Problem details:
Nothing but the listing below, retyped exactly, should appear in the answer.

[Dataset extract]

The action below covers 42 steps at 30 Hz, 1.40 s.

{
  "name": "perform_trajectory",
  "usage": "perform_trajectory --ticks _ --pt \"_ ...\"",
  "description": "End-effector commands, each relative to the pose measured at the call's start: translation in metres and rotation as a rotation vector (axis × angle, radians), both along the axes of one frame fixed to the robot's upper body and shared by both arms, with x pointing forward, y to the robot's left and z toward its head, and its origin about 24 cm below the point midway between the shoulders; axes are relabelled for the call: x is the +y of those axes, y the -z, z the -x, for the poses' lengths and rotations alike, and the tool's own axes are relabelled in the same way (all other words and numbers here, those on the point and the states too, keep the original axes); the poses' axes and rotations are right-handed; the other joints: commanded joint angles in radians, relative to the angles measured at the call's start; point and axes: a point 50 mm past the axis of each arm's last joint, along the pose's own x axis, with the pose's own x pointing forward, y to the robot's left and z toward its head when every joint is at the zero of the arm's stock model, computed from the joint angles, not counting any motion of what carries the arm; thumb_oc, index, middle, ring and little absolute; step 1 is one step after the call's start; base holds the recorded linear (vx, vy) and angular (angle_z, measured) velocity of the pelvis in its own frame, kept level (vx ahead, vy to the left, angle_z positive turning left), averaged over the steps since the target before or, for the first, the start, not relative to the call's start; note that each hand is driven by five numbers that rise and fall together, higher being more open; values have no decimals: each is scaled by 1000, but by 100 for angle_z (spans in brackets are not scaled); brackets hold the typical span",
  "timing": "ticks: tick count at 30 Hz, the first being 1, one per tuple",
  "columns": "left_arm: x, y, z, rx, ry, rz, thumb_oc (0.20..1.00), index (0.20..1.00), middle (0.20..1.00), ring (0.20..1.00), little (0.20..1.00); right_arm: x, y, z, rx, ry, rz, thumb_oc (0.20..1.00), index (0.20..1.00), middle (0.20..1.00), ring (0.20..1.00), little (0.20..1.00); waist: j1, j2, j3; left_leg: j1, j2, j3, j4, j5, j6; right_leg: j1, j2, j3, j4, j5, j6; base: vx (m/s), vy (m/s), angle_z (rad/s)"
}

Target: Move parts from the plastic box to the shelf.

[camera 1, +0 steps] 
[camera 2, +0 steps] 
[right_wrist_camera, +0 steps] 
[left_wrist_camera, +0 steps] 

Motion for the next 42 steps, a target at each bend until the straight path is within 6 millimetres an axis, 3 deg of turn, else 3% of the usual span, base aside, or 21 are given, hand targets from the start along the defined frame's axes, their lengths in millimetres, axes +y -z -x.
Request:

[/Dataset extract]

Answer to this problem:
The action below covers 42 steps at 30 Hz, 1.40 s.

{
  "name": "perform_trajectory",
  "usage": "perform_trajectory --ticks _ --pt \"_ ...\"",
  "description": "End-effector commands, each relative to the pose measured at the call's start: translation in metres and rotation as a rotation vector (axis × angle, radians), both along the axes of one frame fixed to the robot's upper body and shared by both arms, with x pointing forward, y to the robot's left and z toward its head, and its origin about 24 cm below the point midway between the shoulders; axes are relabelled for the call: x is the +y of those axes, y the -z, z the -x, for the poses' lengths and rotations alike, and the tool's own axes are relabelled in the same way (all other words and numbers here, those on the point and the states too, keep the original axes); the poses' axes and rotations are right-handed; the other joints: commanded joint angles in radians, relative to the angles measured at the call's start; point and axes: a point 50 mm past the axis of each arm's last joint, along the pose's own x axis, with the pose's own x pointing forward, y to the robot's left and z toward its head when every joint is at the zero of the arm's stock model, computed from the joint angles, not counting any motion of what carries the arm; thumb_oc, index, middle, ring and little absolute; step 1 is one step after the call's start; base holds the recorded linear (vx, vy) and angular (angle_z, measured) velocity of the pelvis in its own frame, kept level (vx ahead, vy to the left, angle_z positive turning left), averaged over the steps since the target before or, for the first, the start, not relative to the call's start; note that each hand is driven by five numbers that rise and fall together, higher being more open; values have no decimals: each is scaled by 1000, but by 100 for angle_z (spans in brackets are not scaled); brackets hold the typical span",
  "timing": "ticks: tick count at 30 Hz, the first being 1, one per tuple",
  "columns": "left_arm: x, y, z, rx, ry, rz, thumb_oc (0.20..1.00), index (0.20..1.00), middle (0.20..1.00), ring (0.20..1.00), little (0.20..1.00); right_arm: x, y, z, rx, ry, rz, thumb_oc (0.20..1.00), index (0.20..1.00), middle (0.20..1.00), ring (0.20..1.00), little (0.20..1.00); waist: j1, j2, j3; left_leg: j1, j2, j3, j4, j5, j6; right_leg: j1, j2, j3, j4, j5, j6; base: vx (m/s), vy (m/s), angle_z (rad/s)"
}

Target: Move parts from the plastic box to the shelf.

[camera 1, +0 steps] 
[camera 2, +0 steps] 
[right_wrist_camera, +0 steps] 
[left_wrist_camera, +0 steps] 

Motion for the next 42 steps, a target at each bend until the straight path is within 6 millimetres an axis, 3 deg of turn, else 3% of the usual span, base aside, or 21 are given, hand targets from the start along the defined frame's axes, their lengths in millimetres, axes +y -z -x.
Request:

Nothing else belongs in this output.